#### [Problem]
Nothing but an exact copy is asked for: the lines in the material below from the one with "Reviewer note. Check that the black left gripper" through the one with "<point>266,268</point>", pictures excluded.

#### [Supplied information]
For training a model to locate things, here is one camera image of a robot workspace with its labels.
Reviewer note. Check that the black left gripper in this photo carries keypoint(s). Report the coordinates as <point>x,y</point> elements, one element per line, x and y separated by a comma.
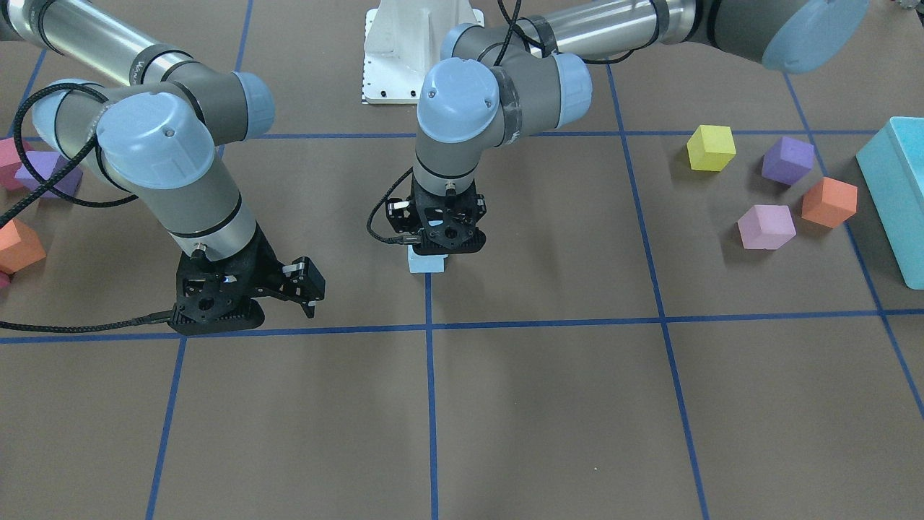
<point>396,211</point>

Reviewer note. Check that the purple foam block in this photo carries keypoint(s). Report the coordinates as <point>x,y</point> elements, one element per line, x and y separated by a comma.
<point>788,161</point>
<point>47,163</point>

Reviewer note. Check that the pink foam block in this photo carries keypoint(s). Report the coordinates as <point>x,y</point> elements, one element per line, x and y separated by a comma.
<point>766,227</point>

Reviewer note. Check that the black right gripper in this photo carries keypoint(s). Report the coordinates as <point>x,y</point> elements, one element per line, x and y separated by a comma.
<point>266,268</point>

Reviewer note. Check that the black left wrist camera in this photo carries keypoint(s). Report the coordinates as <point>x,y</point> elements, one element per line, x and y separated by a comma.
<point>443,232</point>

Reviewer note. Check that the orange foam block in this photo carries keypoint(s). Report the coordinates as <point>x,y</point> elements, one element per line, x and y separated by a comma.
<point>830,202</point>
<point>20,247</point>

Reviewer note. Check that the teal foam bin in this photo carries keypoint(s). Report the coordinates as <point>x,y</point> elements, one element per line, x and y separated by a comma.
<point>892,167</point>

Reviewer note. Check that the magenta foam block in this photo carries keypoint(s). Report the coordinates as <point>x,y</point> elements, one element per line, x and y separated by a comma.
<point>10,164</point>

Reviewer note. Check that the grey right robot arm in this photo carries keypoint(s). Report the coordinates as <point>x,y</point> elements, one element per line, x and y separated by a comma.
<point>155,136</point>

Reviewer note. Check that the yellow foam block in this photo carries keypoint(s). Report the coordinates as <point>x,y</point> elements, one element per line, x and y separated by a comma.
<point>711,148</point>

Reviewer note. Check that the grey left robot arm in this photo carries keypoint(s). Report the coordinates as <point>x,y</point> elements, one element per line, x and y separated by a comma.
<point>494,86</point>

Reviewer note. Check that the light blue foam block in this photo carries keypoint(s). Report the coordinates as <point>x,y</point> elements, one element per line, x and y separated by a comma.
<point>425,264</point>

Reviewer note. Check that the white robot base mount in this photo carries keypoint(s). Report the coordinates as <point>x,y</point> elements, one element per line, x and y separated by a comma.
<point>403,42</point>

#### [Answer to this exercise]
Reviewer note. Check that the black left gripper in this photo carries keypoint(s). Report the coordinates as <point>x,y</point> elements, one element per line, x and y separated by a comma.
<point>396,211</point>

Reviewer note. Check that the purple foam block in this photo carries keypoint(s). Report the coordinates as <point>x,y</point> elements, one element per line, x and y separated by a comma.
<point>788,161</point>
<point>47,163</point>

Reviewer note. Check that the pink foam block in this photo carries keypoint(s). Report the coordinates as <point>x,y</point> elements, one element per line, x and y separated by a comma.
<point>766,227</point>

Reviewer note. Check that the black right gripper in this photo carries keypoint(s). Report the coordinates as <point>x,y</point> elements, one element per line, x and y separated by a comma.
<point>266,268</point>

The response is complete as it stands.